Tuesday, 19 May 2009
Hans Horrevoets. Image copyright Oskar Kihlborg/Volvo Ocean Race 2005-2006.
by Lizzie (Green) Ward
It has been three years to the day since Han Horrevoets was washed over the side of ABN AMRO TWO and lost his life during leg seven of the Volvo Ocean Race 2005-06, but memories of the popular Dutchman are still strong.
It is in recognition of Hans’ work in developing young sailing talent onboard ABN AMRO TWO, that the Volvo Ocean Race has launched the Hans Horrevoets Rookie Trophy. The award, decided by the race committee based on nominations by each of the skippers currently racing, will be presented in St Petersburg at the finish of the race, to a rookie sailor who was younger than 30 when the event commenced.
In making their nominations, each skipper will choose sailors that have shown a significant drive to make an improvement to their own skills and to the skills of the team and have shown a significant contribution in strengthening the team onboard. The skippers will also determine whom their first pick would be from across the current fleet if they had to choose any rookie sailor under the age of 30 for the next race.
The second string of the ABN AMRO project was unique and ambitious, opting as it did to enter a boat crewed predominantly by rookies into the top level of offshore sailing. Hans, who had sailed the event in the 1997-98 edition, was an integral part of the campaign, helping to oversee the extensive ‘talent contest’ that whittled down 1,800 online applications to a handful of the most skilled young sailors from around the world.
Ultimately, he ended up sailing on the boat as well, enjoying great success along the way until tragedy struck in the Atlantic Ocean. But his legacy has been enhanced by the continued success of the sailors he helped to elevate in the world of sailing: Nick Bice and Gerd Jan Poortman are both part of Team Delta Lloyd, while Simon Fisher, one of the senior figures outside the ABN AMRO selection process, is signed up to Telefónica Blue.
Knut Frostad, CEO of the Volvo Ocean Race and previously a skipper in the event, says the trophy is a way of preserving the spirit of youth that Hans promoted so strongly.
“I got to know Hans through many years of round the world racing,” he said. “I am very pleased that this trophy in his memory will keep alive his spirit and enthusiasm towards pushing a new generation of sailors to reach their full potential.”

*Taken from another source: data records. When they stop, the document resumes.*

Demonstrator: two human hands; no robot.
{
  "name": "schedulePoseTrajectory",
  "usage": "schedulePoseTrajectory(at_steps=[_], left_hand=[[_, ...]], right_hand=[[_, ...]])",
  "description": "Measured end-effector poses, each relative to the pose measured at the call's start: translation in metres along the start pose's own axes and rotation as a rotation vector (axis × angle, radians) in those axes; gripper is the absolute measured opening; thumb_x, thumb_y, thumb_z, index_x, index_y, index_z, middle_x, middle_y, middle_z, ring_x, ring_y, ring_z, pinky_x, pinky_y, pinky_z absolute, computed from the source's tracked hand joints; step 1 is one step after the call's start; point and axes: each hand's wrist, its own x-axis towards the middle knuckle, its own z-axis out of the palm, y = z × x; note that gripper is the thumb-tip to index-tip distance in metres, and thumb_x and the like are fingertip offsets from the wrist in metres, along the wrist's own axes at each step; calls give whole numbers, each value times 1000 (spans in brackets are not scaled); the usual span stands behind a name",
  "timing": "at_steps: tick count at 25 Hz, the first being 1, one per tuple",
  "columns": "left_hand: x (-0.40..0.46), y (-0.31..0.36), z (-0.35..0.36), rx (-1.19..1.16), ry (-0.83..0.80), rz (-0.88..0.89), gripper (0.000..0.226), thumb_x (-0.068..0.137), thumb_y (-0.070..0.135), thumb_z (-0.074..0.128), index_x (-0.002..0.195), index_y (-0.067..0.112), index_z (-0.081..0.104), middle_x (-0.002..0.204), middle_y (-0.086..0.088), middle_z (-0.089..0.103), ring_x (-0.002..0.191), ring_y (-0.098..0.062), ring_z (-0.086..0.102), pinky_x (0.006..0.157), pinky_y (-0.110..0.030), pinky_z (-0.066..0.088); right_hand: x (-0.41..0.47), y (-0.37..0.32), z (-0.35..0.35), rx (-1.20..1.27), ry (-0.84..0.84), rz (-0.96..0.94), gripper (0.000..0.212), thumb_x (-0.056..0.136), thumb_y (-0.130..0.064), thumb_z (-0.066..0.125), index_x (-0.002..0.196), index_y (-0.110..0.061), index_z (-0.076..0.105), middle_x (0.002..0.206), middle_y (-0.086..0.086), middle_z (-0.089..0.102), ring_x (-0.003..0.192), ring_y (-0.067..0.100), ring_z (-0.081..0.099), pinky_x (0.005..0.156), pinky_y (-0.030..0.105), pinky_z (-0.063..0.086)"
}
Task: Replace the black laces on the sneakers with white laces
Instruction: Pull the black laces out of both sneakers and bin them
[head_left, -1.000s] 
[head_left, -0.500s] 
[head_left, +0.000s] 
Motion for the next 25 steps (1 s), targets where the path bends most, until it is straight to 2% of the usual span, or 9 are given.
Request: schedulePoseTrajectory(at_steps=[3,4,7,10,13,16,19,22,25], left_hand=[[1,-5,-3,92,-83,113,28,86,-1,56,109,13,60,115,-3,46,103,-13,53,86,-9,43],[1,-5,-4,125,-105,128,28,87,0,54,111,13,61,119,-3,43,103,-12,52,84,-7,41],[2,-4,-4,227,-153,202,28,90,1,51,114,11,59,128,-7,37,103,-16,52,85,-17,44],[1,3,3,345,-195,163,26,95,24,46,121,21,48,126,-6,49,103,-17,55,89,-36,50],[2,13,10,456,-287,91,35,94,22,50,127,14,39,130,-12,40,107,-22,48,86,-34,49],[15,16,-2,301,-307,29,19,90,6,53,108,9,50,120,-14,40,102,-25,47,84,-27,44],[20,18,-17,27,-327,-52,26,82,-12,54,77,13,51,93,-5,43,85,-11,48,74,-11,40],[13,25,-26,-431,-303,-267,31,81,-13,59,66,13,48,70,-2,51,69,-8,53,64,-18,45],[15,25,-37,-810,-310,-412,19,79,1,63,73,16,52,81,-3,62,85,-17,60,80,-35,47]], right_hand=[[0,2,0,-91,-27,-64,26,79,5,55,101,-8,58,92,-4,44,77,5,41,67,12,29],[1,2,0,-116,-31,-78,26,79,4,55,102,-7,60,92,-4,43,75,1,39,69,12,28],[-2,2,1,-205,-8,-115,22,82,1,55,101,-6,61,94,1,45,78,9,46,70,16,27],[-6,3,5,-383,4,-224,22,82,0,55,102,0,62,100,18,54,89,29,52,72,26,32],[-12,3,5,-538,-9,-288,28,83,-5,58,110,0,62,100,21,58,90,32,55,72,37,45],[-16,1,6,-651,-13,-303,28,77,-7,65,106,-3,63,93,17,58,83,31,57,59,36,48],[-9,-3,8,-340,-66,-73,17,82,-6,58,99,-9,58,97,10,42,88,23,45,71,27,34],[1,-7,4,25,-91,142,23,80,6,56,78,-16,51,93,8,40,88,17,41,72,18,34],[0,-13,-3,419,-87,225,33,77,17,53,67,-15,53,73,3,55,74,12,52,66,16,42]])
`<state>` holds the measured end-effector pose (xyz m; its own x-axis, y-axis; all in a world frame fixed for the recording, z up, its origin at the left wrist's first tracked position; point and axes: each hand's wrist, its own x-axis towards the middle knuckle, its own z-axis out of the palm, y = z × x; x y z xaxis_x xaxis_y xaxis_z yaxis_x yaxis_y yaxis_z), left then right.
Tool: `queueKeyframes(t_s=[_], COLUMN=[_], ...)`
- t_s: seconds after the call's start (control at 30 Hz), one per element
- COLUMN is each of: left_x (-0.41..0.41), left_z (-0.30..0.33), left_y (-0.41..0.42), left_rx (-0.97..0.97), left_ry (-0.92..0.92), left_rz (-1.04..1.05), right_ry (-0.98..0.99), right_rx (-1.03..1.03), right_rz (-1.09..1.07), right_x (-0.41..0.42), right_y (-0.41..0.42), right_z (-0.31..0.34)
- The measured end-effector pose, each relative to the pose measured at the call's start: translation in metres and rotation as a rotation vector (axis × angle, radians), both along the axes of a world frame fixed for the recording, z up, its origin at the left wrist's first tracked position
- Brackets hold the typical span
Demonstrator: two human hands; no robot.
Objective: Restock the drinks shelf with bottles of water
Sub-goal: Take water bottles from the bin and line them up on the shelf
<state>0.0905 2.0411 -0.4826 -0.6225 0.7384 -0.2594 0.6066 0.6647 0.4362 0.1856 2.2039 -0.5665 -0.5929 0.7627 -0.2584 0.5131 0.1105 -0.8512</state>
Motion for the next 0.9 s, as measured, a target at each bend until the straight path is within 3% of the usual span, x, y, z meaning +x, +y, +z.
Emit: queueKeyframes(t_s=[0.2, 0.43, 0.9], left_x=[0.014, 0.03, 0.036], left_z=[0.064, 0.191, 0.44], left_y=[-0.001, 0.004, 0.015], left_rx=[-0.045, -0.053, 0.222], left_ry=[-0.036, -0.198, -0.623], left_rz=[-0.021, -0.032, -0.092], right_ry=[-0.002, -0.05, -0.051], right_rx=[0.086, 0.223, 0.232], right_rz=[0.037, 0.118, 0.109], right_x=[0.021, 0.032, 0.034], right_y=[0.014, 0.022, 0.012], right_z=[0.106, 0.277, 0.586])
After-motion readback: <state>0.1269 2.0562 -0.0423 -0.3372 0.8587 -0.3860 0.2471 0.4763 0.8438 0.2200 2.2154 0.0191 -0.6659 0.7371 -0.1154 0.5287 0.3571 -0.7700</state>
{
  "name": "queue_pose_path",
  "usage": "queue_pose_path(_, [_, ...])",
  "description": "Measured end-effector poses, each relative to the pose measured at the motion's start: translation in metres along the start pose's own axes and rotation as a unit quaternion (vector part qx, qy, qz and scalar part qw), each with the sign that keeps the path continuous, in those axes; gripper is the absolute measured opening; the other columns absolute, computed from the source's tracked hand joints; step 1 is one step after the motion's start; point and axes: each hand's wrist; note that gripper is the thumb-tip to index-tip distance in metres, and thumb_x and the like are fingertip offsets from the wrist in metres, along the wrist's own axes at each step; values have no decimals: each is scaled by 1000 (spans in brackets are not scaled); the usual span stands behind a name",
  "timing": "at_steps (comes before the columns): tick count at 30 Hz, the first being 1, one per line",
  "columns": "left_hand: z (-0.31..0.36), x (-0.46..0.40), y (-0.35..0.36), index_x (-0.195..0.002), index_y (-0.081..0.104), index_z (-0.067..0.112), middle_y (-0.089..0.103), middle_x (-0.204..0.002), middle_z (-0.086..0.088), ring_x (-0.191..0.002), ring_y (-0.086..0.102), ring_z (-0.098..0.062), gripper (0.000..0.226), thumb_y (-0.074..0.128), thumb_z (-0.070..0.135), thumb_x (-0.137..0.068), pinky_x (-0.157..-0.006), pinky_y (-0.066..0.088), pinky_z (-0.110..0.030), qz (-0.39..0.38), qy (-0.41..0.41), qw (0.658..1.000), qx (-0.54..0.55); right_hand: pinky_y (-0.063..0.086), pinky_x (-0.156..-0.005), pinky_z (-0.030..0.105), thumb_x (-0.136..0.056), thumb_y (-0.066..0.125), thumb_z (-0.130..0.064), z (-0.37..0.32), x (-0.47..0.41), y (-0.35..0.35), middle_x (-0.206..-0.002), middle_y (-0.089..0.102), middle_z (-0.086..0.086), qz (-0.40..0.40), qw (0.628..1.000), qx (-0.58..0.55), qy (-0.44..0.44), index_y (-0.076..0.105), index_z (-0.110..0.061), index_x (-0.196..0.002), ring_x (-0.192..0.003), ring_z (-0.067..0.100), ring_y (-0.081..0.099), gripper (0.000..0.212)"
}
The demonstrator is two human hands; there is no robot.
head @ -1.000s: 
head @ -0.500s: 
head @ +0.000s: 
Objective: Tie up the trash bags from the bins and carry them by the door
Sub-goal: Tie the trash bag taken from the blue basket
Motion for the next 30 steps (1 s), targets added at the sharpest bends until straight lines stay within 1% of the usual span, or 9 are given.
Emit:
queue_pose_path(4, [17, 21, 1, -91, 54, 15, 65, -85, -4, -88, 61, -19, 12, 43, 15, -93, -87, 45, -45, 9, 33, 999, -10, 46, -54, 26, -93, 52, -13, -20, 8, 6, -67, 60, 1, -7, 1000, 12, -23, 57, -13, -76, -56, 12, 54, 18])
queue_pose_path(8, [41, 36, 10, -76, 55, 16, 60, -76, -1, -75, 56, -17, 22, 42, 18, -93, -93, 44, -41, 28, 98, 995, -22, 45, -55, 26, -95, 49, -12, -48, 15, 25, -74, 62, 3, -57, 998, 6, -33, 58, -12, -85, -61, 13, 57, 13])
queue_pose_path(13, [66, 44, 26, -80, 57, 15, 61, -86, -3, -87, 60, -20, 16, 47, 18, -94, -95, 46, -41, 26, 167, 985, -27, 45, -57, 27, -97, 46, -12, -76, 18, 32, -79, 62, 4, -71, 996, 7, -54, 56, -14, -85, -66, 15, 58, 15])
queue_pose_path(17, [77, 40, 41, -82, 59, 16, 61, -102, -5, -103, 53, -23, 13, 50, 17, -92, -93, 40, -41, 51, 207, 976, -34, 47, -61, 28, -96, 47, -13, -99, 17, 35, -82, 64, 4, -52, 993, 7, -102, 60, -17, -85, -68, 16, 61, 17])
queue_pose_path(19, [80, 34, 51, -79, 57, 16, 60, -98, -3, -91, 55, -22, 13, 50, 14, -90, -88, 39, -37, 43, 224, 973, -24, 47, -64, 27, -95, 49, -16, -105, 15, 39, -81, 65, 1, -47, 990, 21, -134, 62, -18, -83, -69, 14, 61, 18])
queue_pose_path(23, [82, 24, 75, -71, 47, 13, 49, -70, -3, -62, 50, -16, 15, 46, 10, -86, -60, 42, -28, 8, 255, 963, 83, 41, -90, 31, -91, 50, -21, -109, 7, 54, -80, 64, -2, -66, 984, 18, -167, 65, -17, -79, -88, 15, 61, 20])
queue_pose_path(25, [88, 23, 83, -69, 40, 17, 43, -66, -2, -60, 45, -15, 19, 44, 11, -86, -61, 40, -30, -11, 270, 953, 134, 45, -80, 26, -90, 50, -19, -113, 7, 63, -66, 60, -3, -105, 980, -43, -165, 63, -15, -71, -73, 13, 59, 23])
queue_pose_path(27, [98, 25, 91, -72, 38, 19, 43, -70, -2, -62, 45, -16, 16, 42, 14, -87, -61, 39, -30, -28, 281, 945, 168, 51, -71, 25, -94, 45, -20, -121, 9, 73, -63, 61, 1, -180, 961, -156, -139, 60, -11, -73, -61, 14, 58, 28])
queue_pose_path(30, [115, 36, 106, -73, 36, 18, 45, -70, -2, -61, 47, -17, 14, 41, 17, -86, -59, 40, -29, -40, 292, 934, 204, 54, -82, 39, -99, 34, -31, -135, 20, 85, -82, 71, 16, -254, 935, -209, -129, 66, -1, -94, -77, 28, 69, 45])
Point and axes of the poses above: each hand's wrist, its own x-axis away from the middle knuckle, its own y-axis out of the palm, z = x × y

Both Bice and Fisher hope the lessons learnt from Hans’ death will help prevent similar accidents in the future.
“If anything, it has taught us all to be a lot safer out at sea and to be a lot more wary of what Mother Nature can throw at us,” Bice said. “Just that alone has had a great effect. We are all still thinking of Hans and hopefully we all get across the Atlantic this time incident free.”
Fisher added: “Lots of time has passed, but it’s all pretty clear in my mind. I don’t think I’ll ever forget him really. I won’t ever forget what happened on that leg.
“The memory of him is always with me when I’m sailing. I think for the sport it is important that we remember him and learn from happened in the hope that it won’t happen again. Hans was always a funny guy to have on the boat, enthusiastic, and a great sailor as well. He loved every minute of being on the boat.
“The whole ABN experience was great for helping young sailors and Hans was a big part of that.”